La description de la campagne

Une des principales caractéristiques de cette carte du Rhin est la description détaillée de la campagne de 1792 et 1793. Celle-ci représente environ la moitié du document.

Cette carte, grâce à son format exceptionnellement grand, combine une représentation spatiale de plusieurs régions sous forme graphique, avec des informations textuelles, comme on pourrait s'y attendre dans un livre ou une revue. Ce n’est visiblement qu’à l’aide d’un texte que l’auteur ou l’éditeur crut possible de représenter la suite chronologique complexe d’attaques et contre-attaques.
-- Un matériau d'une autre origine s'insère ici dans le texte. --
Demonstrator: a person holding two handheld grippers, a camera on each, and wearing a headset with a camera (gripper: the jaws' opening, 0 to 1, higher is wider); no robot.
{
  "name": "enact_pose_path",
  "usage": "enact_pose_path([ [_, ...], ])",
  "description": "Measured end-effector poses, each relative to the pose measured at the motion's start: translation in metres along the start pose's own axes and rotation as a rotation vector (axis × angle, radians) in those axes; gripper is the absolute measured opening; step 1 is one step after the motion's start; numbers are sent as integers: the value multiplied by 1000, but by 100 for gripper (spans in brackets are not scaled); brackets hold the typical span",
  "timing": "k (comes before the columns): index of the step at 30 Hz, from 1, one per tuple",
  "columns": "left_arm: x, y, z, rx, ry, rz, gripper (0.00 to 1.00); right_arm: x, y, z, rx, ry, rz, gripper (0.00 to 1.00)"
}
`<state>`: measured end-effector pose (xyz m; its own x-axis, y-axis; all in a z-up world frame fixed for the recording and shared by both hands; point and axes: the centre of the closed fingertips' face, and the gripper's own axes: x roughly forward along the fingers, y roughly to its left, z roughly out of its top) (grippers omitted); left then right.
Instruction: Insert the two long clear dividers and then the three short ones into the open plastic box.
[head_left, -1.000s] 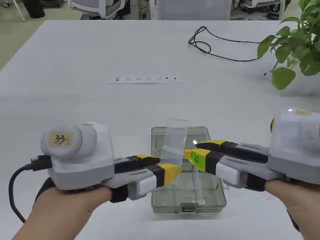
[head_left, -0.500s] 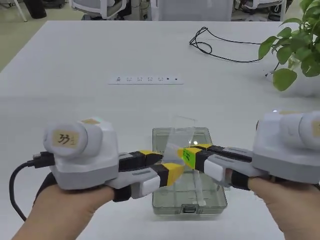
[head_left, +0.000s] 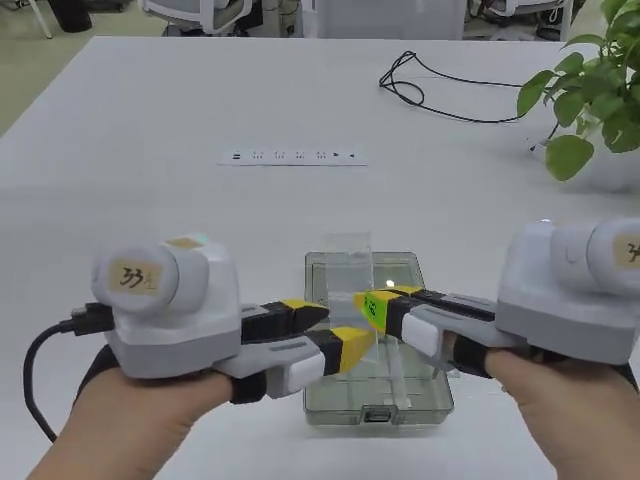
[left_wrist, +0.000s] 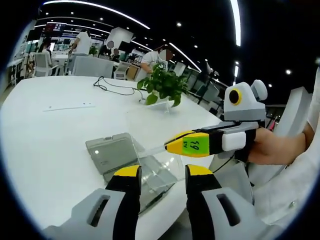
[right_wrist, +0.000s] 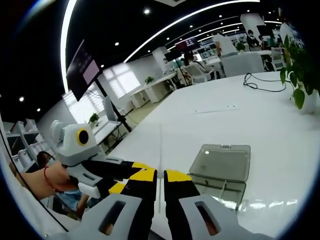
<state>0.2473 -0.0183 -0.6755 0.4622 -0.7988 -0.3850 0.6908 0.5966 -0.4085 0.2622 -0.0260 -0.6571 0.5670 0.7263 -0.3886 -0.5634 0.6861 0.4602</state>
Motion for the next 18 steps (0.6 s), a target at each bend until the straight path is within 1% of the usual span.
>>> enact_pose_path([
  [3, -4, 7, -2, 23, 4, 14, 37, -1, -3, 3, 20, 1, -3, 6],
  [7, -10, 14, -9, 36, 21, 13, 39, -3, -7, 3, 36, 12, -18, 6],
  [9, -13, 18, -13, 51, 32, 15, 43, -3, -11, 3, 40, 15, -27, 6],
  [12, -17, 24, -14, 52, 34, 17, 49, -3, -18, 3, 42, 20, -48, 6],
  [15, -21, 28, -16, 95, 35, 14, 53, -2, -25, 3, 54, 37, -69, 6],
  [17, -25, 30, -18, 125, 34, 8, 55, -1, -27, 3, 56, 44, -74, 6],
  [18, -26, 31, -19, 130, 34, 7, 56, 0, -28, 3, 59, 48, -75, 6],
])
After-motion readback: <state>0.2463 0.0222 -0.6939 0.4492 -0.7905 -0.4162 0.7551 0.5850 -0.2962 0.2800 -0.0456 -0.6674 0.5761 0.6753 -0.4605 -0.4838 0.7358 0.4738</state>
La représentation géographique permet en outre à la personne lisant la carte de localiser spatialement les principaux lieux des conflits armés et de les relier entre eux. Cette combinaison inhabituelle de carte et de grandes cartouches de texte sur les événements en cours explique certainement pourquoi l'éditeur fit apparaître la mention "toute nouvelle" représentation du Rhin dans le titre de la carte.
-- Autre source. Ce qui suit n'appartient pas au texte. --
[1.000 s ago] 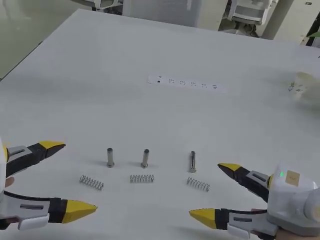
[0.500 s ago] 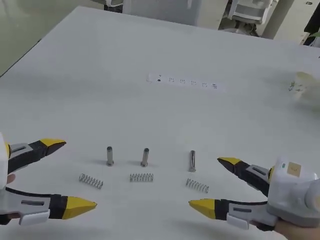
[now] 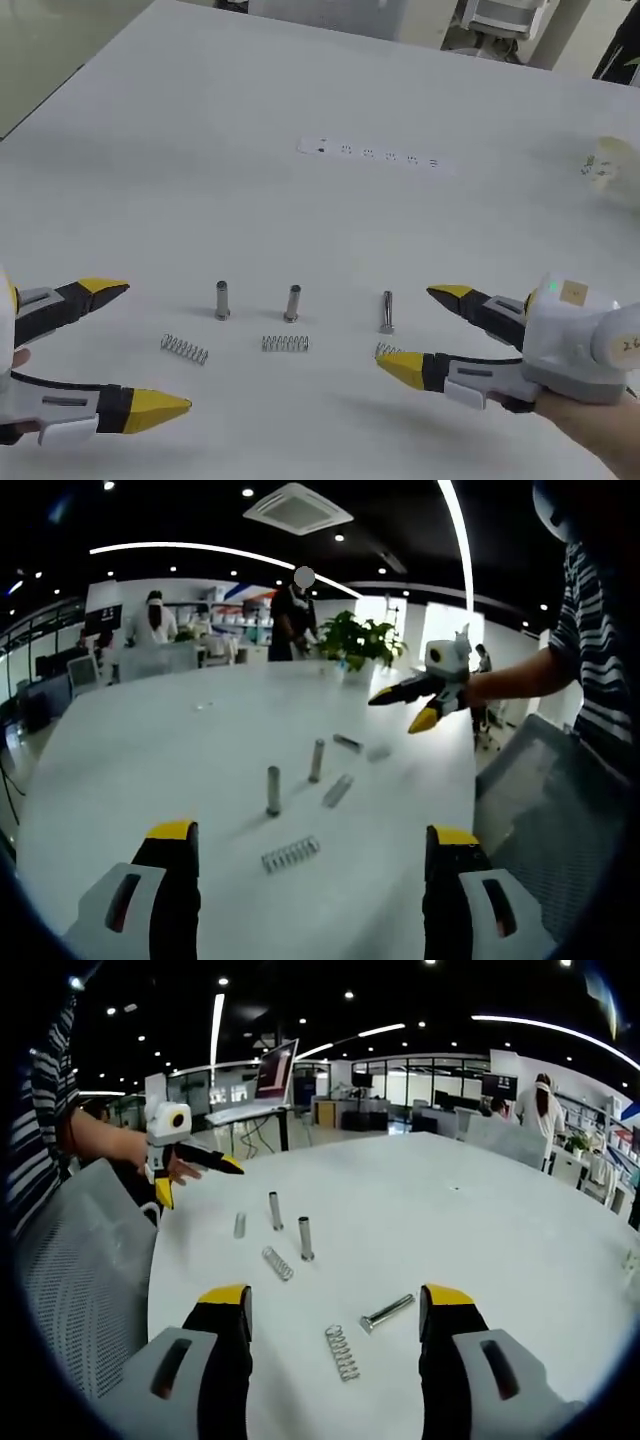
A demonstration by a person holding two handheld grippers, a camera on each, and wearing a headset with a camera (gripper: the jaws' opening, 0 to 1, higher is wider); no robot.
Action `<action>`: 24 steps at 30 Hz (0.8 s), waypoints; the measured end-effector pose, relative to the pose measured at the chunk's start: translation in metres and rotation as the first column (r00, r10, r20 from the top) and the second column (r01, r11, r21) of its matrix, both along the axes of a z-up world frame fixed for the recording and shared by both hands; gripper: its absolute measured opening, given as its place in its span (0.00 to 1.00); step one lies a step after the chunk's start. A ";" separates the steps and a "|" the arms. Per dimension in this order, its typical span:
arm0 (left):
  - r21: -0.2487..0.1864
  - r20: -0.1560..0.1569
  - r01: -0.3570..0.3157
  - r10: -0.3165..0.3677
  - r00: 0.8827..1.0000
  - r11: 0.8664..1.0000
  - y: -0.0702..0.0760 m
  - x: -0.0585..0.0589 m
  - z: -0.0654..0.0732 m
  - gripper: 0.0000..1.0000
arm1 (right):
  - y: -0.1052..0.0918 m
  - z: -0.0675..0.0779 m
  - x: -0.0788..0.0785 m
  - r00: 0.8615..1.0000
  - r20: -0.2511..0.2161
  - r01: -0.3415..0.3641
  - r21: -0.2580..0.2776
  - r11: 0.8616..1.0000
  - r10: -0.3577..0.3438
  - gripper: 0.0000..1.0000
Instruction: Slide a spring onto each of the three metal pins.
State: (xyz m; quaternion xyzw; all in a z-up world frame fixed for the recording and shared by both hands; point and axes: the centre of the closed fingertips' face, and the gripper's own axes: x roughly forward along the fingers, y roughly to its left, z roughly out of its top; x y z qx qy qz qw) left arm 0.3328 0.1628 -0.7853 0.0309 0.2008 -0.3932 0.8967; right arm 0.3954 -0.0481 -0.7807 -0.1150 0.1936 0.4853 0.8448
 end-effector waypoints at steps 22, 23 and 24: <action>-0.004 -0.002 -0.022 0.022 1.000 1.000 0.006 0.000 0.000 0.90 | -0.001 -0.011 0.057 0.935 -0.267 0.239 -0.020 0.971 -0.235 0.39; -0.005 -0.004 -0.024 0.024 1.000 1.000 0.007 0.000 0.000 0.90 | -0.002 -0.015 0.059 0.927 -0.278 0.254 -0.033 0.967 -0.253 0.39; -0.005 -0.004 -0.025 0.025 1.000 1.000 0.007 0.000 0.000 0.89 | -0.005 -0.019 0.061 0.916 -0.291 0.272 -0.053 0.961 -0.275 0.37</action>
Qu’est-il décrit dans les textes?

Le récit historique commence par la déclaration de guerre de la France à l'Autriche le 20 avril 1792 et ses premières conséquences :
„[...] Trouble et émigration de tous les côtés, et l'Allemagne est devenue la France à l’étranger [...]“.
Sont ensuite répertoriées les troupes installées dans les plus petits territoires allemands indiqués sur la carte : le Palatinat du Rhin, Hesse-Cassel, Brisgau. Les émigrés français arrivèrent à Worms. S’ensuit une liste des conquêtes: le général Custine conquiert avec 18 000 hommes d’abord Spire, puis Worms, enfin Mayence (20 octobre 1792) et Francfort (22 octobre 1792).
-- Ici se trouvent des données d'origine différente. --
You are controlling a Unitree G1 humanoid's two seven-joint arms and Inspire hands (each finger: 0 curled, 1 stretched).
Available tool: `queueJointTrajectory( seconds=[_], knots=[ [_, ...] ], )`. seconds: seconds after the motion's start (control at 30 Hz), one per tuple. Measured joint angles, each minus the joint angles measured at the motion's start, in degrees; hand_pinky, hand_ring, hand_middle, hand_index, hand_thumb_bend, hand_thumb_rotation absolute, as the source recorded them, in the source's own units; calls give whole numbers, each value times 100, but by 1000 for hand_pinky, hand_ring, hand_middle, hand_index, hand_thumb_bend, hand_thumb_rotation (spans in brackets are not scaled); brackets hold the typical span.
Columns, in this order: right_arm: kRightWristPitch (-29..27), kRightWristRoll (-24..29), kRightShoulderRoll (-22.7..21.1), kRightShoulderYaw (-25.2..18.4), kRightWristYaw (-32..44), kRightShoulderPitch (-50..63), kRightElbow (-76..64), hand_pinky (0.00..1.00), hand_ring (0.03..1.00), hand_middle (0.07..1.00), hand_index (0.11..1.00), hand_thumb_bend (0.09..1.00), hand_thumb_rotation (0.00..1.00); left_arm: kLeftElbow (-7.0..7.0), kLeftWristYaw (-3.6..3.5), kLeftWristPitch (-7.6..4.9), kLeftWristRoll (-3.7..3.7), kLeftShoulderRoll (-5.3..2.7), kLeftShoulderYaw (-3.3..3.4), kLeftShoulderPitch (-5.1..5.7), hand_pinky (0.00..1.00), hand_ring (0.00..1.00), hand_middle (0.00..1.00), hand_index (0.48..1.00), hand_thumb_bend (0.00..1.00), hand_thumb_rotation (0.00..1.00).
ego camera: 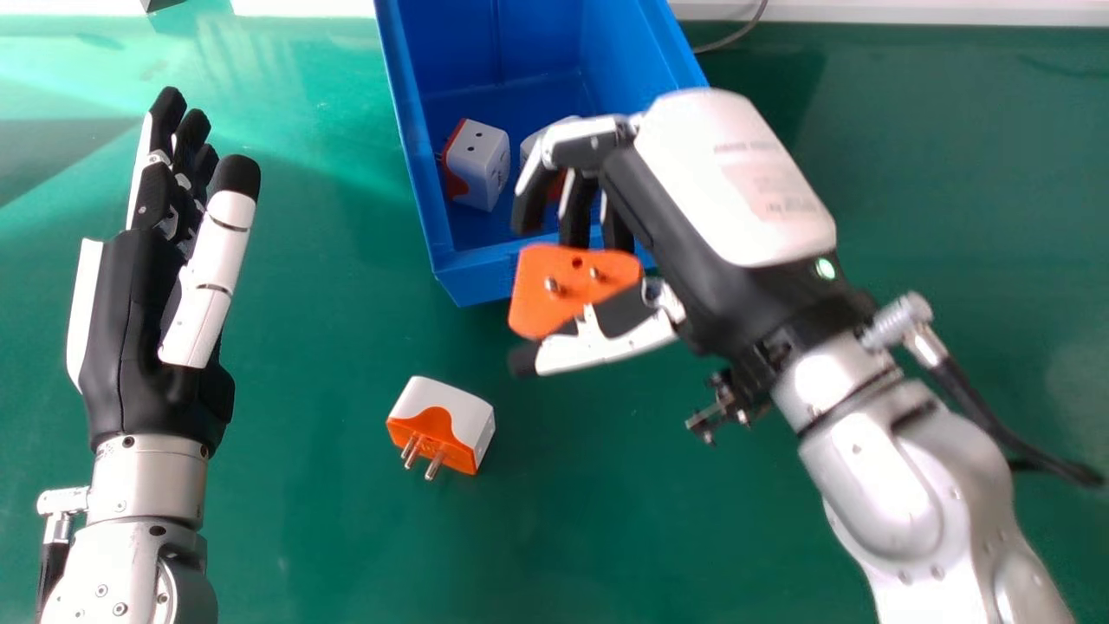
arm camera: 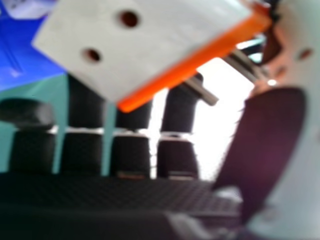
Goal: Pick all objects and put in blue box
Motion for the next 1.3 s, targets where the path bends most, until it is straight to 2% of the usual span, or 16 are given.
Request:
queueJointTrajectory(
  seconds=[0.07,0.17,0.23,0.47,0.7,0.8,1.0,1.2,1.3],
  knots=[
    [10,3,32,-2,-2,-172,187,84,118,177,470,482,131,5,-13,-5,-9,1,6,3,1000,1000,989,973,584,648],
    [85,4,107,6,-4,-467,468,96,134,199,471,482,131,24,-109,-11,-57,13,21,11,1000,1000,991,975,588,646],
    [122,3,153,8,-14,-664,634,105,144,212,472,482,131,29,-147,-18,-59,15,22,14,1000,1000,993,976,588,645],
    [276,-40,322,47,-134,-1283,1262,134,184,259,474,482,130,-22,-154,2,-58,16,21,40,1000,1000,994,986,594,641],
    [389,-43,440,97,-393,-1878,2103,144,205,288,478,483,127,-68,-225,6,-59,26,22,73,1000,1000,998,994,591,635],
    [406,-40,461,143,-485,-2148,2480,163,230,316,482,483,126,-70,-232,7,-52,42,25,78,1000,1000,999,997,591,638],
    [521,-18,603,158,-797,-2872,3563,164,231,313,483,483,127,-73,-256,15,-54,50,22,88,1000,1000,1000,999,591,634],
    [420,-15,669,274,-1303,-3717,4953,241,331,417,488,484,130,-80,-255,18,-61,48,15,94,1000,1000,1000,1000,603,637],
    [212,11,702,367,-1531,-4063,5654,261,353,433,487,486,128,-105,-252,18,-63,41,7,97,1000,1000,1000,1000,603,635]
  ],
)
Récit de la reconquête de Francfort

Le 2 décembre 1792, les troupes prussiennes et hessiennes libérèrent Francfort de six semaines d'occupation par l’armée révolutionnaire française. Dans le second cartouche de texte, à la hauteur de la déchirure, l'observateur attentif peut lire la description de cette reconquête :
[...] L’attaque eut lieu à 9 heures du matin. Après une violente canonade, les portes s’ouvrirent au bout d’une heure et demie. S’ensuivit un combat houleux. Un groupe de soldats jeta finalement ses armes et cria au roi de Prusse Vive le Roi : Pardon… La bataille fit 400 morts du côté des Français. Gen : héros, en outre 1200 hommes et 65 officiers furent capturés. La Hesse perdit 150 hommes et 3 officiers et 8 hommes furent blessés. [...]

Ce rapport tente, en quelques lignes, de résumer les mouvements de troupes et d'indiquer le nombre de morts et de blessés : les troupes françaises demandèrent grâce au roi de Prusse, 400 soldats furent tués, 1200 soldats et 65 officiers capturés. 150 soldats de Hesse furent tués, 3 officiers et 8 soldats ou un soldat sur 8 furent blessés.

Cependant, le nombre ici cité de 150 soldats de la Hesse tombés au combat ne coïncide pas avec celui de 82 soldats hessois, dont les noms ont été immortalisés sur le "mémorial de Hesse" de 1793. Ce monument érigé dans la ville de Francfort fut fondé à l’initiative du roi de Prusse Frédéric-Guillaume II et conçu par l'architecte Carl Gotthardt Langhans. Pour la première fois, les noms de "soldats ordinaires" furent inscrits sur le mémorial. Il fut construit sur le lieu de la bataille, ce qui en fait l’un des premiers exemples de monuments de guerre érigés au XIXe siècle.

Pour le roi de Prusse, qui de cette manière s’érigea lui-même un mémorial, il s'agit là de la première victoire contre l'armée révolutionnaire française grâce à une alliance avec une autre armée allemande.